#### EXERCISE REQUIREMENTS
Extract from the entries below, exactly as given, only the lines from the line containing "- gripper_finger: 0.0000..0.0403" to the line containing "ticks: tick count", both lines included.

Stored items:
▶

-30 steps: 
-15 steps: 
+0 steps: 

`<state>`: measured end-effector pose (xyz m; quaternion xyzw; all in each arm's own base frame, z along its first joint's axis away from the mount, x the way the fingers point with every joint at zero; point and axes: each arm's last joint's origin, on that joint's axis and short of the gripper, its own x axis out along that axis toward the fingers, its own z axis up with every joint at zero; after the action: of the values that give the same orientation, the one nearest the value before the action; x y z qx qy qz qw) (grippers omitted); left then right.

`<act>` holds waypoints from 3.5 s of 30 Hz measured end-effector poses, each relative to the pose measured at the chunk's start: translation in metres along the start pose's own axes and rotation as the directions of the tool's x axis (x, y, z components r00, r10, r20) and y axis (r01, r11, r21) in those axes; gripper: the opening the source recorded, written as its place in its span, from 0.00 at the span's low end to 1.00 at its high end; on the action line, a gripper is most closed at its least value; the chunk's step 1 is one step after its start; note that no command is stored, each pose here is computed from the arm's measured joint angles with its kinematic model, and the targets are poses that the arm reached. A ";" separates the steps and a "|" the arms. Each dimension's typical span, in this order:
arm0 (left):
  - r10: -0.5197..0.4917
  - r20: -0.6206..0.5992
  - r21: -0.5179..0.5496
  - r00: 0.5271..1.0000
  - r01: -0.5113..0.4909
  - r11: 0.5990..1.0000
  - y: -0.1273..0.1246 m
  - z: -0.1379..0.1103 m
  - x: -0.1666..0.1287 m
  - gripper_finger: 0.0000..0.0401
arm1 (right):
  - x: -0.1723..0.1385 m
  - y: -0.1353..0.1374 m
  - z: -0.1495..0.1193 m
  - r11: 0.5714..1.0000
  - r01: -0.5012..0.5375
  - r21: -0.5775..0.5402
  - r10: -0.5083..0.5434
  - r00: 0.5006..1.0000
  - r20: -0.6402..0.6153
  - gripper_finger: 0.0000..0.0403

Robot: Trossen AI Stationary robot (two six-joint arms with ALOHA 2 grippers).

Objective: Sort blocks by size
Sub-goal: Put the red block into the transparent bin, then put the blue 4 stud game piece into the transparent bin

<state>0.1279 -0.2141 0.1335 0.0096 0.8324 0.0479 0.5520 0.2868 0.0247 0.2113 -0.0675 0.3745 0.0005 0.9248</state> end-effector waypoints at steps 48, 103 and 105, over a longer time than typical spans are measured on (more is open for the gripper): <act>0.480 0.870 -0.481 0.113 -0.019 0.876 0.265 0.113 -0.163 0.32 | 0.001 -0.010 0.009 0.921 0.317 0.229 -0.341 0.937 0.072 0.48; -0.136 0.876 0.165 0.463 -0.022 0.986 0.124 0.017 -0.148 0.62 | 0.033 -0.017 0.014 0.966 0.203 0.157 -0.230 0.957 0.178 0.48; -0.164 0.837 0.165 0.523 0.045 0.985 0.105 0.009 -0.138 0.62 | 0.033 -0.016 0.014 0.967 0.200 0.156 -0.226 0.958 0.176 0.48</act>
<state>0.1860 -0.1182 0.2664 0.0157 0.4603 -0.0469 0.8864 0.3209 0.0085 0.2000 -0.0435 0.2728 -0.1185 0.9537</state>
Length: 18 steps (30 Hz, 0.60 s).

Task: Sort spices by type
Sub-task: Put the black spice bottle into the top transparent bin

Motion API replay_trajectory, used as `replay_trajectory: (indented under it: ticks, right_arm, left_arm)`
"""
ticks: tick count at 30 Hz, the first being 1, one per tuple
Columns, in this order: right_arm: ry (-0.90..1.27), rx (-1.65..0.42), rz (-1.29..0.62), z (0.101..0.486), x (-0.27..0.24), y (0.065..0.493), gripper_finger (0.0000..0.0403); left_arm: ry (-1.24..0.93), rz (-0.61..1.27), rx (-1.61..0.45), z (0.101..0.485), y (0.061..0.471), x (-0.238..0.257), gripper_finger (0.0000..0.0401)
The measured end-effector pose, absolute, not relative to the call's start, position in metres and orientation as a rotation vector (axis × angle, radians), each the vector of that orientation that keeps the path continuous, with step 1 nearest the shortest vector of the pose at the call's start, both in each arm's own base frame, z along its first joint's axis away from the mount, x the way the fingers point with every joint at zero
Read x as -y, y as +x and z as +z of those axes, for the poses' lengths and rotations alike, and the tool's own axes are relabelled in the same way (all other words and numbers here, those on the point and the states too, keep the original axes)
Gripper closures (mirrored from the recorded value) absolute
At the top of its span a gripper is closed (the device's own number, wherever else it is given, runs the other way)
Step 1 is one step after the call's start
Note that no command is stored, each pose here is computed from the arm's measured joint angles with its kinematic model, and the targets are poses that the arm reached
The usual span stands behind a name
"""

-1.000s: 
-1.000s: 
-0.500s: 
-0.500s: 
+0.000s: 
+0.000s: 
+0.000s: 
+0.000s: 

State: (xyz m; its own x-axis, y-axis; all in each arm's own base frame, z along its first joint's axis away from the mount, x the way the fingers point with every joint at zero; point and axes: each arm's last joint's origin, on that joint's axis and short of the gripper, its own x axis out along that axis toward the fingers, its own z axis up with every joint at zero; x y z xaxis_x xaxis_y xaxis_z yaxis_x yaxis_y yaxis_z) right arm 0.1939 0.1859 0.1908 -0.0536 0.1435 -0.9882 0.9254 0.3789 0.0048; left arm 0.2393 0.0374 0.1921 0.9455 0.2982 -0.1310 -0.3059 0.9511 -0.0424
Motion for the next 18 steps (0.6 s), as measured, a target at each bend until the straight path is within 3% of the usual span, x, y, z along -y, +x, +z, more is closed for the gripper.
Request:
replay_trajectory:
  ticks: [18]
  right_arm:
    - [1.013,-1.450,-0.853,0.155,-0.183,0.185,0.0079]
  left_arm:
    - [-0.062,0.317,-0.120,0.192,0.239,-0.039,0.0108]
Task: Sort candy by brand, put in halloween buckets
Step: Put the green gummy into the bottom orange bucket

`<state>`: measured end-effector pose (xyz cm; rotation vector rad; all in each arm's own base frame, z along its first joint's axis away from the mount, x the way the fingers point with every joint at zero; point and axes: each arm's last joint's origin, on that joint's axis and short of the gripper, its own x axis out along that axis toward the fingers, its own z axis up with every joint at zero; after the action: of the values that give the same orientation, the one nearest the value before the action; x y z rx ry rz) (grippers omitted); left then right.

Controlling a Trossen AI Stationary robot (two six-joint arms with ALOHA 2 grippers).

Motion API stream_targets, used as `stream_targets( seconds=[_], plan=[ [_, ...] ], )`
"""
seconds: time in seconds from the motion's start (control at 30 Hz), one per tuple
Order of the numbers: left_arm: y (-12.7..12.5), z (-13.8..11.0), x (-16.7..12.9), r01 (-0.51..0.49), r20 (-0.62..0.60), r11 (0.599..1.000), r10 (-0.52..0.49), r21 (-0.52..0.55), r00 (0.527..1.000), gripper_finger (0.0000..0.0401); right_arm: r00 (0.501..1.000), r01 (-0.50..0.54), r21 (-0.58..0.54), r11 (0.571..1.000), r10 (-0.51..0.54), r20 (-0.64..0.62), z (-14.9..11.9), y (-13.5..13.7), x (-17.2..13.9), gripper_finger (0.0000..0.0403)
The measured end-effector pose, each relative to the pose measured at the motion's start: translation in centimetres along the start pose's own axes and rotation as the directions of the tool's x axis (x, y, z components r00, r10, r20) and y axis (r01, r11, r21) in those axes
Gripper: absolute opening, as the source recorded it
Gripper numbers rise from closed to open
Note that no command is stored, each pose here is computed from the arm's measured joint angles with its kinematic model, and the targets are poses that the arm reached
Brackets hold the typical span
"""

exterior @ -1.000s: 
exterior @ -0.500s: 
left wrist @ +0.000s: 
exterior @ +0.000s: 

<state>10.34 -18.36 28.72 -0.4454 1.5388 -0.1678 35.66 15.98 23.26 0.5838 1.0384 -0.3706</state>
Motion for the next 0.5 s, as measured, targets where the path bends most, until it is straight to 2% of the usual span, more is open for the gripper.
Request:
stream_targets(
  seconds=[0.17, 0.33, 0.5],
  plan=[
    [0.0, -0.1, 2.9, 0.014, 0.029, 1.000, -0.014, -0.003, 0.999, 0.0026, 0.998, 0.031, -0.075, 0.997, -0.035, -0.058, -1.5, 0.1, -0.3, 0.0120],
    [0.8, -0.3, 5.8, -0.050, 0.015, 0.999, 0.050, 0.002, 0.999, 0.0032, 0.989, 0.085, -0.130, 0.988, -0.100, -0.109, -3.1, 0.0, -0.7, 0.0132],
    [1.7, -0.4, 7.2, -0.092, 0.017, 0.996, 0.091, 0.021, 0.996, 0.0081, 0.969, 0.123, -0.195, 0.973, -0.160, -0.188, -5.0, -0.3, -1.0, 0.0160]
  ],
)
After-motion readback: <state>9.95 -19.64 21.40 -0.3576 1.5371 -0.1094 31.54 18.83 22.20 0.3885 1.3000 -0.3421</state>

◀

#### REPLY
  - gripper_finger: 0.0000..0.0403

Robot: Trossen AI Stationary robot (two six-joint arms with ALOHA 2 grippers).

Objective: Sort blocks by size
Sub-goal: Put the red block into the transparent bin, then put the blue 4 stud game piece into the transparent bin

<state>0.1279 -0.2141 0.1335 0.0096 0.8324 0.0479 0.5520 0.2868 0.0247 0.2113 -0.0675 0.3745 0.0005 0.9248</state> end-effector waypoints at steps 48, 103 and 105, over a longer time than typical spans are measured on (more is open for the gripper): <act>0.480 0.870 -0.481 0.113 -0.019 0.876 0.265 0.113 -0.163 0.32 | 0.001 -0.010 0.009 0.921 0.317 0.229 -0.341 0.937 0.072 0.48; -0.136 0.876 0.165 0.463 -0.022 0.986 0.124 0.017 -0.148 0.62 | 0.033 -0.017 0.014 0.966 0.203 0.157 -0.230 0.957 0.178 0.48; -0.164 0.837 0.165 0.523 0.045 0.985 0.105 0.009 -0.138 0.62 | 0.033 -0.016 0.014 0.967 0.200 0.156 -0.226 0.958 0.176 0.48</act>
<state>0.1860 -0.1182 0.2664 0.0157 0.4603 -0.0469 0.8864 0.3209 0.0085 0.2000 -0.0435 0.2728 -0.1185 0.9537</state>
Length: 18 steps (30 Hz, 0.60 s).

Task: Sort spices by type
Sub-task: Put the black spice bottle into the top transparent bin

Motion API replay_trajectory, used as `replay_trajectory: (indented under it: ticks, right_arm, left_arm)`
"""
ticks: tick count at 30 Hz, the first being 1, one per tuple

This completes the required output.